Wirtschaft » Artikel Berlin, 31.07.2010   


Heikle Fracht - Waffentransporte und Hilfsgüter gemeinsam an Bord

Illegale Waffentransporte und Hilfsgüter internationaler Organisationen kommen häufig mit dem selben Flugzeug in Krisengebiete. Das geht aus einem Bericht des Stockholmer Institutes SIPRI hervor.

 
Stockholm International Peace Research Institute  
90 Prozent der am Waffentransport in afrikanische Länder beteiligten Fluggesellschaften werden gleichzeitig von Hilfsorganisationen, UN-Behörden sowie von der Europäischen Union und der NATO genutzt. Zu diesem Schluss kommt der gerade veröffentliche SIPRI Bericht (Stockholm International Peace Research Institute). Das gelte derzeit vor allem für den Sudan. In dem zentralafrikanischen Staat würden alle Unternehmen, die von den Vereinten Nationen in Zusammenhang mit illegalen Waffenlieferungen genannt werden, auch für humanitäre Hilfe genutzt.
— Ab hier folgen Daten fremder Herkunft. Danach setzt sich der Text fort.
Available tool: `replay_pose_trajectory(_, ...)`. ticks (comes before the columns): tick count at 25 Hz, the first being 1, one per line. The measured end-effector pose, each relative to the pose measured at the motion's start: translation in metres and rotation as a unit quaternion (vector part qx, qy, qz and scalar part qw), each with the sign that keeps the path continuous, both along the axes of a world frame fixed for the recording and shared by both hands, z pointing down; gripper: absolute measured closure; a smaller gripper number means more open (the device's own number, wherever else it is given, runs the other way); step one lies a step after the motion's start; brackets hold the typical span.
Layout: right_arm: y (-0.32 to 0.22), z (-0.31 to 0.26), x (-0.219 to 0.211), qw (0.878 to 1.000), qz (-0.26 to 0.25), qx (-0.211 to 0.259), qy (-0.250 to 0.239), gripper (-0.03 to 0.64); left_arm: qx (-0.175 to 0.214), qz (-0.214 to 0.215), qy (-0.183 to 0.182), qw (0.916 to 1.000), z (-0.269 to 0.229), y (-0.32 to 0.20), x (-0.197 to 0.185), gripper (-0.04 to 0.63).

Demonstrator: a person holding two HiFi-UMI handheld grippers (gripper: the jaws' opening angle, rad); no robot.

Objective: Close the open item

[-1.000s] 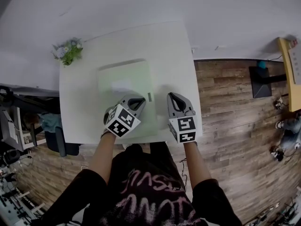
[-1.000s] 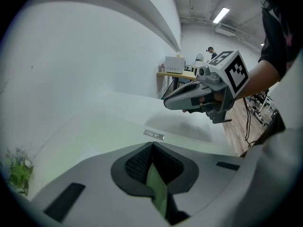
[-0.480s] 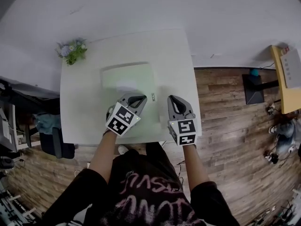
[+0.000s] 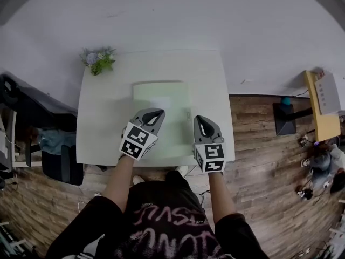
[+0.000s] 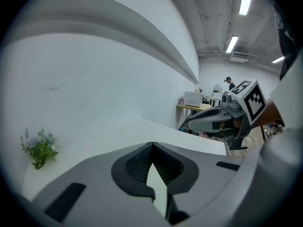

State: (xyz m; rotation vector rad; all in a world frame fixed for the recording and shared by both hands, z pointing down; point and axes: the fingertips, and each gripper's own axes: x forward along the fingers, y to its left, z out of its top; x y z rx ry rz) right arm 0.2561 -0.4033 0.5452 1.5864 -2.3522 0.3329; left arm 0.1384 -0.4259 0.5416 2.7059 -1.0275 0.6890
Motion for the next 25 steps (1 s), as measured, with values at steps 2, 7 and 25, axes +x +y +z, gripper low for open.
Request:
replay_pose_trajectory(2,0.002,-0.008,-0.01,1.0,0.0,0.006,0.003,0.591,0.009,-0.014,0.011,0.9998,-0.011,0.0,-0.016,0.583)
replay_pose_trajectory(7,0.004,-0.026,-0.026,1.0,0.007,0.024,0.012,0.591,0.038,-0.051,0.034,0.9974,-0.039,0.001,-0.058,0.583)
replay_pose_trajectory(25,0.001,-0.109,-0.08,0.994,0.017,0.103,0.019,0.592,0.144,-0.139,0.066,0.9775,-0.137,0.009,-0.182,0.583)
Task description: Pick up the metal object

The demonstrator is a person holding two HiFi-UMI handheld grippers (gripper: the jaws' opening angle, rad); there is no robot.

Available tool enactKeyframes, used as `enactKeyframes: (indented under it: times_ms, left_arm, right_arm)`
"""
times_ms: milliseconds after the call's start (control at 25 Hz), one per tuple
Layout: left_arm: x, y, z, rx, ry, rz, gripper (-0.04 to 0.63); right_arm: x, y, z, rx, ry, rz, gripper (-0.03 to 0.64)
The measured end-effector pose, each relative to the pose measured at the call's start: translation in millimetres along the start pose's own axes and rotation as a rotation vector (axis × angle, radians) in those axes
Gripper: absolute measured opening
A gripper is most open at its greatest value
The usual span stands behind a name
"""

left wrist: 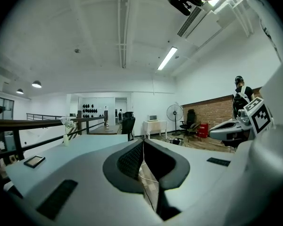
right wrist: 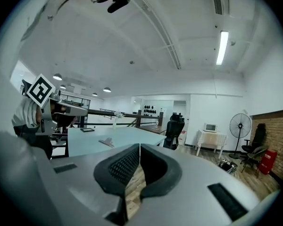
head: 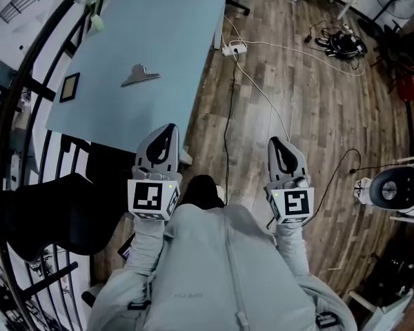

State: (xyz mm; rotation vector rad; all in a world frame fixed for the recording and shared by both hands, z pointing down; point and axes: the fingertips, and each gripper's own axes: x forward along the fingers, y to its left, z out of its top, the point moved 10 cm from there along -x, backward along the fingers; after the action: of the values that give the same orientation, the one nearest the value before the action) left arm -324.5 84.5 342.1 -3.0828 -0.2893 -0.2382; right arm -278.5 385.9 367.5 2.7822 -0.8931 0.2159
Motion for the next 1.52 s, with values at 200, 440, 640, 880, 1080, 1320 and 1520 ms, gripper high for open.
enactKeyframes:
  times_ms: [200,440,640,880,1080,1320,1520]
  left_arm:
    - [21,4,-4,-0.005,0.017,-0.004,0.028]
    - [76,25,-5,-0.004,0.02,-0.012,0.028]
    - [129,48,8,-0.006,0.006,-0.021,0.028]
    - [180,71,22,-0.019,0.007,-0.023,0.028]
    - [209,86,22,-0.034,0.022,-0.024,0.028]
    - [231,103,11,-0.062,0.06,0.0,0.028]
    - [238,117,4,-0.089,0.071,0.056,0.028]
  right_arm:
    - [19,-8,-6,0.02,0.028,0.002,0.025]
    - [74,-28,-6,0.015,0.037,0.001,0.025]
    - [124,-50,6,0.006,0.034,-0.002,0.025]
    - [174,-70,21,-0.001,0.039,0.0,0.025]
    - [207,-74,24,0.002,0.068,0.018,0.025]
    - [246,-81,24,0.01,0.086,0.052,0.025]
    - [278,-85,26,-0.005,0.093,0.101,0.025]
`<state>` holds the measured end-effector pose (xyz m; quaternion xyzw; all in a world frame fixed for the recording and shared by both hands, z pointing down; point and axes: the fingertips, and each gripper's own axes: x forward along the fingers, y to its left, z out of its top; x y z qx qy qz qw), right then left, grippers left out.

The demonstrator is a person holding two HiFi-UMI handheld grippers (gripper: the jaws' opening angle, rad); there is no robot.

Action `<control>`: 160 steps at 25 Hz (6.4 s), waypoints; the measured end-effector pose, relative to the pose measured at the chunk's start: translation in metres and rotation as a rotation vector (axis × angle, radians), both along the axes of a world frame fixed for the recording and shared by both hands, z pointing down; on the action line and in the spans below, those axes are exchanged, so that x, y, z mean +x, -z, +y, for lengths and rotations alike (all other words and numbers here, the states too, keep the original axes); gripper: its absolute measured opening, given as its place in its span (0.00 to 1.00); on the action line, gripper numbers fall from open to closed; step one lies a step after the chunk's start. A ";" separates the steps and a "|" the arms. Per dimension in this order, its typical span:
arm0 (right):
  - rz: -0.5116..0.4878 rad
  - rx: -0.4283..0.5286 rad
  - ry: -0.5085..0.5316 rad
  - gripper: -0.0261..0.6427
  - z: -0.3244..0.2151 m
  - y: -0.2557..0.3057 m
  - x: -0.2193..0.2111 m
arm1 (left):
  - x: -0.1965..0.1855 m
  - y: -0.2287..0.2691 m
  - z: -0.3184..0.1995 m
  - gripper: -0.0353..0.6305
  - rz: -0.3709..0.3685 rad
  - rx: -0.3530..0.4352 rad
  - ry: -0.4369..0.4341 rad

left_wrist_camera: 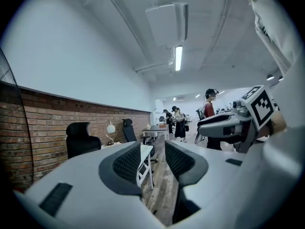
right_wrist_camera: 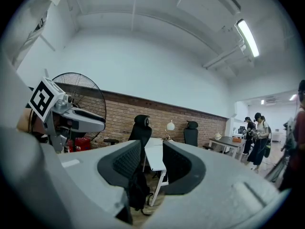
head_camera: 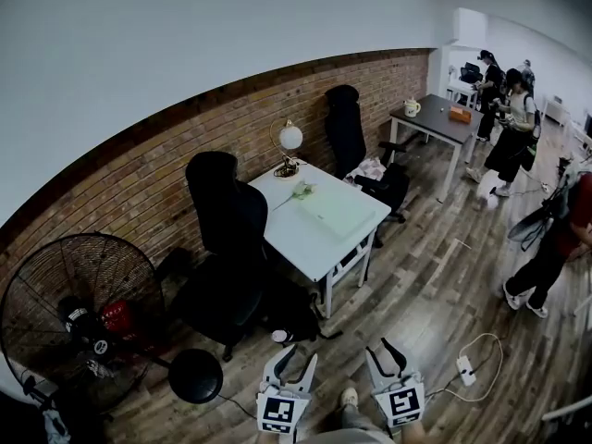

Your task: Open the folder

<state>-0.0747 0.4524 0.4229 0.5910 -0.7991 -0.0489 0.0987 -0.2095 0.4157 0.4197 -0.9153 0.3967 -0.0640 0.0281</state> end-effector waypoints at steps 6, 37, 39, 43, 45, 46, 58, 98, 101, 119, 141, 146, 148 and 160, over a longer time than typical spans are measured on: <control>-0.014 -0.016 0.021 0.23 -0.039 -0.004 0.025 | 0.024 -0.004 -0.038 0.28 -0.003 -0.036 0.031; -0.021 -0.012 0.129 0.23 -0.174 -0.004 0.121 | 0.114 -0.009 -0.160 0.26 -0.029 -0.051 0.151; -0.022 -0.013 0.129 0.23 -0.181 -0.005 0.122 | 0.116 -0.009 -0.167 0.26 -0.028 -0.040 0.150; -0.029 -0.025 0.126 0.23 -0.196 -0.005 0.123 | 0.117 -0.006 -0.183 0.26 -0.028 0.002 0.143; -0.015 -0.003 0.136 0.23 -0.204 -0.004 0.122 | 0.117 -0.006 -0.191 0.26 -0.022 0.005 0.146; -0.013 0.001 0.138 0.23 -0.208 -0.004 0.122 | 0.117 -0.006 -0.194 0.26 -0.020 0.005 0.147; -0.020 -0.016 0.126 0.23 -0.258 -0.006 0.123 | 0.120 -0.015 -0.244 0.26 -0.021 -0.043 0.144; 0.014 -0.109 0.033 0.23 -0.493 -0.028 0.126 | 0.129 -0.036 -0.498 0.24 -0.020 -0.131 0.040; 0.026 -0.115 0.023 0.23 -0.505 -0.030 0.127 | 0.130 -0.038 -0.512 0.24 -0.016 -0.135 0.028; 0.063 -0.180 -0.035 0.23 -0.545 -0.047 0.135 | 0.146 -0.071 -0.562 0.24 0.000 -0.211 -0.041; 0.122 -0.292 0.194 0.23 -0.595 -0.106 0.177 | 0.185 -0.142 -0.592 0.23 -0.031 -0.352 0.135; 0.126 -0.332 0.246 0.23 -0.605 -0.121 0.183 | 0.191 -0.157 -0.597 0.23 -0.035 -0.380 0.188; 0.137 -0.340 0.273 0.23 -0.609 -0.127 0.186 | 0.195 -0.164 -0.598 0.23 -0.035 -0.390 0.208; 0.266 -0.389 0.475 0.23 -0.625 -0.171 0.180 | 0.203 -0.208 -0.602 0.22 -0.031 -0.471 0.310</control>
Fliegen, wenn der Kunde zahlt

Das Problem hat mit den Veränderungen in den Transportstrukturen zu tun, erklärte Kleinwaffenexperte Wolf-Christian Paes vom Bonner Konversionszentrum (BICC) in einem Interview der Deutschen Welle. Nach dem Ende des Kalten Krieges und dem Zusammenbruch der Sowjetunion seien zahlreiche Piloten und Fluggesellschaften aus Osteuropa arbeitslos geworden. Viele von ihnen seien sogenannte "Bedarfsfluggesellschaften" und verdienten ihr Geld jetzt in Afrika oder Asien. Die Art ihres Lufttransportes sei "amoralisch". "Das heißt sie fliegen dann, wenn der Kunde zahlt und sie transportieren, was immer es zu transportieren gibt", so Paes. Und das könnten eben an einem Tag Reis und am nächsten Edelsteine oder Waffen sein.

Keine eindeutigen Regeln

Der Sicherheitsrat der Vereinten Nationen hat zwar wegen Waffenschmuggels bereits ein Flugverbot gegen die sudanesische Gesellschaft „Badr Airlines“ empfohlen. Dennoch nutzen die UN laut SIPRI-Studie Maschinen dieser Gesellschaft weiterhin für Transporte in den Sudan. Ein weiteres Problem sei, dass die Flugzeuge auf dem Rückweg oft illegale bzw. „konfliktsensible“ Güter wie Kokain, Diamanten oder andere wertvolle Mineralien aus den Krisenregionen abtransportierten. Das führe zwangsläufig zu einer weiteren Destabilisierung der betreffenden Region, da die Güter zu den Auslösern der Konflikte gehörten, heißt es im Bericht.

Mehr Kontrolle

Die SIPRI-Experten fordern, Auftraggeber sollten künftig bei Lufttransporten für humanitäre Zwecke von den Fluggesellschaften Verpflichtungen zu ethischem Transportverhalten verlangen. Denn für viele Hilfsorganisationen ist es nach eigenen Angaben schwierig, herauszufinden, für welche Zwecke die Flugzeuge sonst noch genutzt werden. Dennoch gebe es Alternativen für die Hilfsorganisationen, meint Waffenexperte Wolf-Christian Paes. Sie könnten sich zusammentun und auf eine Liste bevorzugter Anbieter konzentrieren, die "sauber" sind. Das sei allerdings keine leichte Aufgabe. Auch die Preissituation sei entscheidend. "Schließlich sind auch humanitäre Organisationen und die UN darauf angewiesen, ihre Güter möglichst günstig zu transportieren."